We lived comfortable lives, working during the week, heading to our vacation home, in the mountains, every weekend, taking little roadtrips on long weekends and periods of concurrent unemployment. Our non-working hours found us together, nearly exclusively. At home, working in the yard, she pushes the Toro, He's riding the second-hand Craftsman. He built the garage, she painted it. He worked the sprayer, while she edged and weeded, he followed, raking up the weed piles (bitching the whole time).

When in the mountains, he ran the chainsaw, we shared splitting duty and loading the truck. Together, we sanded drywall, installed kitchen cabinets, laminated countertops, peeled and pressed flooring, planted dahlia tubers, tilled the garden, stacked wood, added the water tank, added a deck, cleaned the gutters, freshened the paint, she neglected to clean the brushes, he followed, (bitching the whole time).

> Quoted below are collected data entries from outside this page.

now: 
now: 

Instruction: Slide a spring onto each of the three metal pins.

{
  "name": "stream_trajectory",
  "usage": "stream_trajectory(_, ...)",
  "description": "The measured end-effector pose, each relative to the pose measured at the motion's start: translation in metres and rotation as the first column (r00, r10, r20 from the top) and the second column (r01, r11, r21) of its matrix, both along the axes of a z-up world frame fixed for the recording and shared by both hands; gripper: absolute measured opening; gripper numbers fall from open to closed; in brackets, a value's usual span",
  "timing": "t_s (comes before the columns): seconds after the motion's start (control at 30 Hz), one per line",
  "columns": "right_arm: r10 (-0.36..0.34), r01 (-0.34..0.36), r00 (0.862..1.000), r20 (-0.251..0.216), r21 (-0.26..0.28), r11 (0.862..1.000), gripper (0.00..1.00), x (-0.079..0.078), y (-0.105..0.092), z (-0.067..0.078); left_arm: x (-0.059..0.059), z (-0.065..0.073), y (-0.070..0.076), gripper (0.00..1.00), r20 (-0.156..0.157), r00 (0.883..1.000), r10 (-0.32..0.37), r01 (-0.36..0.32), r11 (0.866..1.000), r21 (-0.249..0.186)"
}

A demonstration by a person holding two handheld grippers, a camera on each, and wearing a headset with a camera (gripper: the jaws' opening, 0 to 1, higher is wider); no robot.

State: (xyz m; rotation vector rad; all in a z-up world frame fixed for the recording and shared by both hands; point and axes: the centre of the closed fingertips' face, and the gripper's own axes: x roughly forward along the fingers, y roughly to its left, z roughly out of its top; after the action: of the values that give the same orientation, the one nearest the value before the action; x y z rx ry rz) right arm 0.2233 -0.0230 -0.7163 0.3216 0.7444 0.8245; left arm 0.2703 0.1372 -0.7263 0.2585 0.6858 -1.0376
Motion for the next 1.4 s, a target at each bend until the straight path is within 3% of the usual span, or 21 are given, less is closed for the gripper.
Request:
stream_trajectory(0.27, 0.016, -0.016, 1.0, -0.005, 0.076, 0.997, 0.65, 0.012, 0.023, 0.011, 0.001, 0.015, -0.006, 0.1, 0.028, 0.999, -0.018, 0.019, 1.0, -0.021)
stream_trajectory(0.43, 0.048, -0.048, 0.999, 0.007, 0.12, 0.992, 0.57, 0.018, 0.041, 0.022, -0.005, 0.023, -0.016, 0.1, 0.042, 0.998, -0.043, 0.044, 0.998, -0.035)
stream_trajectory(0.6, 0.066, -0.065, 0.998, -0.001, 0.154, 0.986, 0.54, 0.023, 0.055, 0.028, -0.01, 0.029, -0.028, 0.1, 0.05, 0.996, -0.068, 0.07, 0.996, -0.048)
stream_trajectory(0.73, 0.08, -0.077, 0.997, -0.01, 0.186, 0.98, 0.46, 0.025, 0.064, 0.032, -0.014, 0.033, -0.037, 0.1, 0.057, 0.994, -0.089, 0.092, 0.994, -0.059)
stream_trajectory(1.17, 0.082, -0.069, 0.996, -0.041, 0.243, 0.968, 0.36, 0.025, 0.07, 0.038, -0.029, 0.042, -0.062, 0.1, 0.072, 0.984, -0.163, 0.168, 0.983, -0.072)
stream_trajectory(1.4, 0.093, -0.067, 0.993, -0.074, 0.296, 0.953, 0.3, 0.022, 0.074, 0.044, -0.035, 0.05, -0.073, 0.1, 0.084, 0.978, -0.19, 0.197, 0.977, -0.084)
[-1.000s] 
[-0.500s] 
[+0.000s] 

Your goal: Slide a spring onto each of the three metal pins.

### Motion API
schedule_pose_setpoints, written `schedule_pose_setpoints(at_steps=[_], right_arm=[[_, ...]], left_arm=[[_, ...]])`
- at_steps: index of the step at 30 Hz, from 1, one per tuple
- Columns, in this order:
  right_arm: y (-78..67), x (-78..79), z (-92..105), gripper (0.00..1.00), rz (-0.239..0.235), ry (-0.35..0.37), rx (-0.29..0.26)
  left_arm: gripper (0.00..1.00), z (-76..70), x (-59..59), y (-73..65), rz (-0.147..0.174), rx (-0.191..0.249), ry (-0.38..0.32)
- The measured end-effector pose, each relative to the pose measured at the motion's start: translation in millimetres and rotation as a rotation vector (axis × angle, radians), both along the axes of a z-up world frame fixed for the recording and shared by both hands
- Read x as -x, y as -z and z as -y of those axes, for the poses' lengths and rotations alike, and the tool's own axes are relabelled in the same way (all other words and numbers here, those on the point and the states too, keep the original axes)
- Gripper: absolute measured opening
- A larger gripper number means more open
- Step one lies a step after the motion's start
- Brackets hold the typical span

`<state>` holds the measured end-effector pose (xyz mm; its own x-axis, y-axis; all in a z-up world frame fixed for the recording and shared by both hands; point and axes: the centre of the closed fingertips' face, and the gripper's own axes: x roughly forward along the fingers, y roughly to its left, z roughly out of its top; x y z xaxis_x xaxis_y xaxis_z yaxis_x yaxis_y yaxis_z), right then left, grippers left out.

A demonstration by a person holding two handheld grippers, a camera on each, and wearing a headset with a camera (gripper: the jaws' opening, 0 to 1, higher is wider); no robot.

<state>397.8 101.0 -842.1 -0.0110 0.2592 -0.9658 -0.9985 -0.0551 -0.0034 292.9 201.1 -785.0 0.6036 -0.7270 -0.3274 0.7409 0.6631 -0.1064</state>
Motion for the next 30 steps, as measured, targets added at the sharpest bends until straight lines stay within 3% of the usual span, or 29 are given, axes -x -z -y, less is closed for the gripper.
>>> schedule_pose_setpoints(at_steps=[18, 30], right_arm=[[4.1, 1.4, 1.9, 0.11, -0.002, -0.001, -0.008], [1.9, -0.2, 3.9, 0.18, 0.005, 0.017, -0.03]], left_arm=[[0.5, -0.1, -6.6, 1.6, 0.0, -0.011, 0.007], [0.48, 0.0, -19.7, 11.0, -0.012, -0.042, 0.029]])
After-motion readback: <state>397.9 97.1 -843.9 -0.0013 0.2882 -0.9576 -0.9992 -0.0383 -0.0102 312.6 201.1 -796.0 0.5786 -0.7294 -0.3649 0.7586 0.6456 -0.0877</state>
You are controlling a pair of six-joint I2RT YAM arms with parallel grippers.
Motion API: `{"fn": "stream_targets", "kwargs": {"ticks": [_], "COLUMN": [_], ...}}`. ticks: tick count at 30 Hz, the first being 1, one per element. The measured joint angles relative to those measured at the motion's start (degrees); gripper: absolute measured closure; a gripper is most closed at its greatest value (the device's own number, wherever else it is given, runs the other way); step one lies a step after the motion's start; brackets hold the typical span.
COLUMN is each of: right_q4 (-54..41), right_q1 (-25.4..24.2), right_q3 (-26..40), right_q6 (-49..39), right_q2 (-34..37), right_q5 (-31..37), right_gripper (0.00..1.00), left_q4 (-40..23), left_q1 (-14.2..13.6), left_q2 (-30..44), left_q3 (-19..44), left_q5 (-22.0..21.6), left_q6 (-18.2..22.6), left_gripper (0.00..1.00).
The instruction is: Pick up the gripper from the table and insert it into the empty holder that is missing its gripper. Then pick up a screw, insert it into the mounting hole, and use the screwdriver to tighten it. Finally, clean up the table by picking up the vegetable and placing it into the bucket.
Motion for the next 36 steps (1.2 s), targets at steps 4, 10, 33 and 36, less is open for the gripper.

 Our biggest arguments seemed to center on control. Would we go to the property? Take a ride? Stay home? Would we buy the range, with the pop-up ventilation, or somehow fashion a ventilation hood, for the vacation home? Trim the hedges? Work on the plumbing? So much to do...

Then, life changed.

                     A diagnosis. 
 
                                          A death sentence.

Where do we go from here? How do we live on one income? How do we hire help? Can we afford help? Is there help available to us? Is there any way to prolong life? Is there really no cure? What about chelation? Deanna Protocol? Exercise? Diet? Research. Research. Research.

Off to the Grand Canyon. Bryce Canyon. Zion. Grand Staircase-Escalante. Capitol Reef. Canyonlands. Arches. Tetons. Yellowstone. Navajo nation.

Back to reality. Declining health. Split loyalty. One trying to live. The other trying to make her admit defeat. She plans for homecare while he silently plots his retreat, her incarceration. He withdraws emotionally. He abandons her. She is betrayed. Hate and bitterness reign supreme.

He returns. She is captive. She runs him over with her wheelchair. It's a righteous hit. Slowly, she tries to come to terms with her incarceration, his betrayal, her family's betrayal, a nation's neglect. She forgives for her own sake. He must answer to God.

They are forever changed. A semblance of love returns.